▶ EXERCISE AIM: From the entries below, copy every line where the string "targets" appears.

▶ DATA EXTRACTS:
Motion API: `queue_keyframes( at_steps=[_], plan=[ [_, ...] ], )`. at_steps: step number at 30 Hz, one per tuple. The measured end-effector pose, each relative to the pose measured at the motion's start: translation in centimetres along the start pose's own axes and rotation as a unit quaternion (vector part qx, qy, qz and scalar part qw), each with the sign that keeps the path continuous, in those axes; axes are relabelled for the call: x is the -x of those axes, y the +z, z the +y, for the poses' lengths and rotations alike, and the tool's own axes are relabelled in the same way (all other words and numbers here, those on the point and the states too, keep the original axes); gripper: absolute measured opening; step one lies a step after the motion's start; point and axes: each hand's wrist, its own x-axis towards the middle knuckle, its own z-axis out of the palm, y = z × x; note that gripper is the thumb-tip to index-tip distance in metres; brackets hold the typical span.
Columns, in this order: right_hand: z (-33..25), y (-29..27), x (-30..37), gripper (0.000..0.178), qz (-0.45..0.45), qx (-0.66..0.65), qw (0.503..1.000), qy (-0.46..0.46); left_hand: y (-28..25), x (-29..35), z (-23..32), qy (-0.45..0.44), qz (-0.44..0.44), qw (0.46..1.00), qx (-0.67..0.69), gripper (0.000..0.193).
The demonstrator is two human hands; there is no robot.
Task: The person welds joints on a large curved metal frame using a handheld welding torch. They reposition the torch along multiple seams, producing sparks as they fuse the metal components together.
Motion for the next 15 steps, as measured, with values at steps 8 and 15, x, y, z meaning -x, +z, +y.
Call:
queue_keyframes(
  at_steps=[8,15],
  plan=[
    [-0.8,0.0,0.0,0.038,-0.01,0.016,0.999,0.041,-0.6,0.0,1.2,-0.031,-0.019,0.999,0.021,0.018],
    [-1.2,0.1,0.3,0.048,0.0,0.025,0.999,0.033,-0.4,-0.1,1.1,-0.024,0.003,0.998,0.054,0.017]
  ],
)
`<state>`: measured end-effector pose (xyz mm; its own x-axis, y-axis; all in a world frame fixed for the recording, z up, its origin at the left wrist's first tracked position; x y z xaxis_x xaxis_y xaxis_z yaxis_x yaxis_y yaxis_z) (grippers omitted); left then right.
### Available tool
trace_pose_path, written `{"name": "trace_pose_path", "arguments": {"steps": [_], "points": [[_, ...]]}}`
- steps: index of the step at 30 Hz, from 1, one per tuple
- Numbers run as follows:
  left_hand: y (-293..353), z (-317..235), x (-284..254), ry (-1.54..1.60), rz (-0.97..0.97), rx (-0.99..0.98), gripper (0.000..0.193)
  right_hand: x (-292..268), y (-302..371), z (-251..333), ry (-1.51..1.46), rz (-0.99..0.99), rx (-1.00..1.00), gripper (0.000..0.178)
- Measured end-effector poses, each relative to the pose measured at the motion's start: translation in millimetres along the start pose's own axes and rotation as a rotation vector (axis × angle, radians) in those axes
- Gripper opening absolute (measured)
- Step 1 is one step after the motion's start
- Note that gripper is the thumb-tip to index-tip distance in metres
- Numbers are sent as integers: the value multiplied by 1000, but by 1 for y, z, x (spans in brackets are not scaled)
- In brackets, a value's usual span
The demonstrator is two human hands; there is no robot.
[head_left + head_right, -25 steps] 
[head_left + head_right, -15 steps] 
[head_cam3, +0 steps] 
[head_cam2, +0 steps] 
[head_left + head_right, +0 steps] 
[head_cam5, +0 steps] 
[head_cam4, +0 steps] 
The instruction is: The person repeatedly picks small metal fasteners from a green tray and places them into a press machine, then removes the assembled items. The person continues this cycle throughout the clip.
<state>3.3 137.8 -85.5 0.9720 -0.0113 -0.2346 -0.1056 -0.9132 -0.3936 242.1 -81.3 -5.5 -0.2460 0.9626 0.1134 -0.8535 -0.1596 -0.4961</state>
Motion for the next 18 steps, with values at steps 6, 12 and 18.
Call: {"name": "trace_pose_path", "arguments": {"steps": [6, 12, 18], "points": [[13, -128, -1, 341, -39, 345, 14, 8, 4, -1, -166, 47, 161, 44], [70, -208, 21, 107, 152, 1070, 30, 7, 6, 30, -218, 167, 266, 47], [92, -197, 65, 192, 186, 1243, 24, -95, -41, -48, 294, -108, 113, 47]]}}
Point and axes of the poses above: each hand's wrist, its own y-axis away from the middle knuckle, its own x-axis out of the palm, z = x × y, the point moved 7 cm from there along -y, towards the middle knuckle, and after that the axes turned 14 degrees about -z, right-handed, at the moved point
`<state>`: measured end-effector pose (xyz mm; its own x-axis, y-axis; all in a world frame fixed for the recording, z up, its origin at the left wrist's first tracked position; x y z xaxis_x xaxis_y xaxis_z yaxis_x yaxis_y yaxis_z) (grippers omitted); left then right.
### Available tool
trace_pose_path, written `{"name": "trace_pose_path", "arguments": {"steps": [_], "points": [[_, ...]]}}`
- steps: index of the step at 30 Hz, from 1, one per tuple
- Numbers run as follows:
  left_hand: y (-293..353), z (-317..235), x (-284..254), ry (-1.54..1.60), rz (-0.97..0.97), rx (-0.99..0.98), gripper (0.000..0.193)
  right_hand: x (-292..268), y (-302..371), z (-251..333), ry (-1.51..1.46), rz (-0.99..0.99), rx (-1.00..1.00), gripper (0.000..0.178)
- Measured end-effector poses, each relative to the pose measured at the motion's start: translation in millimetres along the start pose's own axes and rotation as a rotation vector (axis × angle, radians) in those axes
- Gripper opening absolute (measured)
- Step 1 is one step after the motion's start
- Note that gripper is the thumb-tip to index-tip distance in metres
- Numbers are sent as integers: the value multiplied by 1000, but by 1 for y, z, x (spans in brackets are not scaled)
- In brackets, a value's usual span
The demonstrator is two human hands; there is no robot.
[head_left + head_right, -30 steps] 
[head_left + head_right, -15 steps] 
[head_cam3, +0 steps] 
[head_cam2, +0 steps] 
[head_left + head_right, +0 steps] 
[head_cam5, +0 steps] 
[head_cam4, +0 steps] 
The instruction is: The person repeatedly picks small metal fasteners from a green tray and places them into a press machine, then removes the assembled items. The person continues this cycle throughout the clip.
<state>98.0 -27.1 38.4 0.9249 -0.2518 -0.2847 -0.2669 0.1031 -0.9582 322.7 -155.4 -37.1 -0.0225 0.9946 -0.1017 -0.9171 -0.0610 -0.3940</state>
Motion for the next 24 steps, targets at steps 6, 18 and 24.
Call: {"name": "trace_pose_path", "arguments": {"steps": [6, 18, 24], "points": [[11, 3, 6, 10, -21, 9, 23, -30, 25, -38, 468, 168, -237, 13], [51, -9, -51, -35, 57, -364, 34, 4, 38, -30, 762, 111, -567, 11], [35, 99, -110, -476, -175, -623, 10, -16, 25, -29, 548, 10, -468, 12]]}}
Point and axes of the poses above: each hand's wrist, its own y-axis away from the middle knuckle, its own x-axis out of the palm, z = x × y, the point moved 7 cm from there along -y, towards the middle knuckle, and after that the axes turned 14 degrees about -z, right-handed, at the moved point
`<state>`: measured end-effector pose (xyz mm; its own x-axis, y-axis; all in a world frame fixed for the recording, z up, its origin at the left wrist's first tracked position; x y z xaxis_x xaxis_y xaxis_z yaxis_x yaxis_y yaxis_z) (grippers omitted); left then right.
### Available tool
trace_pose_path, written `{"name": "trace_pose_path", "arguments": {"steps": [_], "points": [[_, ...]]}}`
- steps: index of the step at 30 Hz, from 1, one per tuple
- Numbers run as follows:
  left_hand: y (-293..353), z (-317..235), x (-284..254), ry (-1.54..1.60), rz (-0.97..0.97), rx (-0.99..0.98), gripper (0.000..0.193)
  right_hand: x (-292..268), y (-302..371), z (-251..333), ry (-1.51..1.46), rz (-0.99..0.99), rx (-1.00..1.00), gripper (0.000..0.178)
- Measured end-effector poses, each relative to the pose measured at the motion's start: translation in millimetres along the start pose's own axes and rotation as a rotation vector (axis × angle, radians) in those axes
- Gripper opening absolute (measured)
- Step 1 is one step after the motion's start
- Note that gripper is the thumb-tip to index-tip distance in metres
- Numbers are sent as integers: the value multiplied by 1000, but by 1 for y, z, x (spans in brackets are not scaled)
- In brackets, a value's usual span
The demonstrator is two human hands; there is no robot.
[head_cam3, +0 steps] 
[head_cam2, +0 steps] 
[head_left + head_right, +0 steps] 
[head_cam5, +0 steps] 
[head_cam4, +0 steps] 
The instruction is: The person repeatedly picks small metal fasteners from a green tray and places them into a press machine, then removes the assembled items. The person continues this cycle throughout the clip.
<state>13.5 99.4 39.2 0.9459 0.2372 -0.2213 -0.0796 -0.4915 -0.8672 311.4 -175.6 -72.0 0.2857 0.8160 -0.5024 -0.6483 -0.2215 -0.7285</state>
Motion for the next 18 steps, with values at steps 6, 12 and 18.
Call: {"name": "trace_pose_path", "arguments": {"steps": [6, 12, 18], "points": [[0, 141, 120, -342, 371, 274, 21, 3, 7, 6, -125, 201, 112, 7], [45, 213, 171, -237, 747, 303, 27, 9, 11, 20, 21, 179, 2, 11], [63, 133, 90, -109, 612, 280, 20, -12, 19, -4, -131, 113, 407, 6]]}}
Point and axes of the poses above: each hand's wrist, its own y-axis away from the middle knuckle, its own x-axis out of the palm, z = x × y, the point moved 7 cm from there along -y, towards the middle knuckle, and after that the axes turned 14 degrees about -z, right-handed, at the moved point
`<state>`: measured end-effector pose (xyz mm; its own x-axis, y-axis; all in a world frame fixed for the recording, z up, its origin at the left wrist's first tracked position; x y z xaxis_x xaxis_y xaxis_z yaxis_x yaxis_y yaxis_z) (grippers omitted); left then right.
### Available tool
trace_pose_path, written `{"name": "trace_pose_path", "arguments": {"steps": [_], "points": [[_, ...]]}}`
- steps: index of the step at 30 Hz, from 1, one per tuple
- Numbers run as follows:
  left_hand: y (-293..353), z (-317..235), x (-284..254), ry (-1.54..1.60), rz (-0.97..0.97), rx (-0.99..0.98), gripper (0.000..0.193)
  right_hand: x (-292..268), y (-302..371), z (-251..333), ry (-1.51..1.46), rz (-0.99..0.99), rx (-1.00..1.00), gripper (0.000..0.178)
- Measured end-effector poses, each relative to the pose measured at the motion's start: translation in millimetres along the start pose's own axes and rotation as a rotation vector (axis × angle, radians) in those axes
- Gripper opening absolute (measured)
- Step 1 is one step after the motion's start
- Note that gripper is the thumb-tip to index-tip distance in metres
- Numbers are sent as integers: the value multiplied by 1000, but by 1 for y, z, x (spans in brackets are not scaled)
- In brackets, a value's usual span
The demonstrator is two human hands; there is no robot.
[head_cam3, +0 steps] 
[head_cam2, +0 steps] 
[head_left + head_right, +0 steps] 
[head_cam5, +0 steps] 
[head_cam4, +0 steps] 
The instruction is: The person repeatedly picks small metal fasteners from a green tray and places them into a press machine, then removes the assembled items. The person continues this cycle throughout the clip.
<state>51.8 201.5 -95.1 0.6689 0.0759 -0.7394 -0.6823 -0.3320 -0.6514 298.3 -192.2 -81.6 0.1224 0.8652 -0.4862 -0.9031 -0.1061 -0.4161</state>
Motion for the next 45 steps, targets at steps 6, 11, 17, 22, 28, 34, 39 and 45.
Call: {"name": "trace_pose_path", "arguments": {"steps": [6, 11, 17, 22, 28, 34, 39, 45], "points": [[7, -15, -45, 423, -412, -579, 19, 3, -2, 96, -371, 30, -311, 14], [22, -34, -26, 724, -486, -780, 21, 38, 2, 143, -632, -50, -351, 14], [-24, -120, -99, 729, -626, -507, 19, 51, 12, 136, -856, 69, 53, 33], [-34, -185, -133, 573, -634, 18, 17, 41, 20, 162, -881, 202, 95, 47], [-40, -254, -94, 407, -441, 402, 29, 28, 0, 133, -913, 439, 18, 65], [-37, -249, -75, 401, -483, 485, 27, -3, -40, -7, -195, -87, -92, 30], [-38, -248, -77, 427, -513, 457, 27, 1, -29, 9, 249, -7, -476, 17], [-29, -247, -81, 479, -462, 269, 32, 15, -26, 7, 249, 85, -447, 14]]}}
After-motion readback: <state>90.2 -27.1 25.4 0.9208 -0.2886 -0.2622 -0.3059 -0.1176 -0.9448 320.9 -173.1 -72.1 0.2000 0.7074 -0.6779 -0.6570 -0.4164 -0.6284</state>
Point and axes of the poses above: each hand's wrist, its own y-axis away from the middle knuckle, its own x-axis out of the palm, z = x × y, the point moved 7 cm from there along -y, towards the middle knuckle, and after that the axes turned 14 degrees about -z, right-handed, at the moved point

▶ SOLUTION FOR THIS TASK:
Motion for the next 24 steps, targets at steps 6, 18 and 24.
Motion for the next 45 steps, targets at steps 6, 11, 17, 22, 28, 34, 39 and 45.

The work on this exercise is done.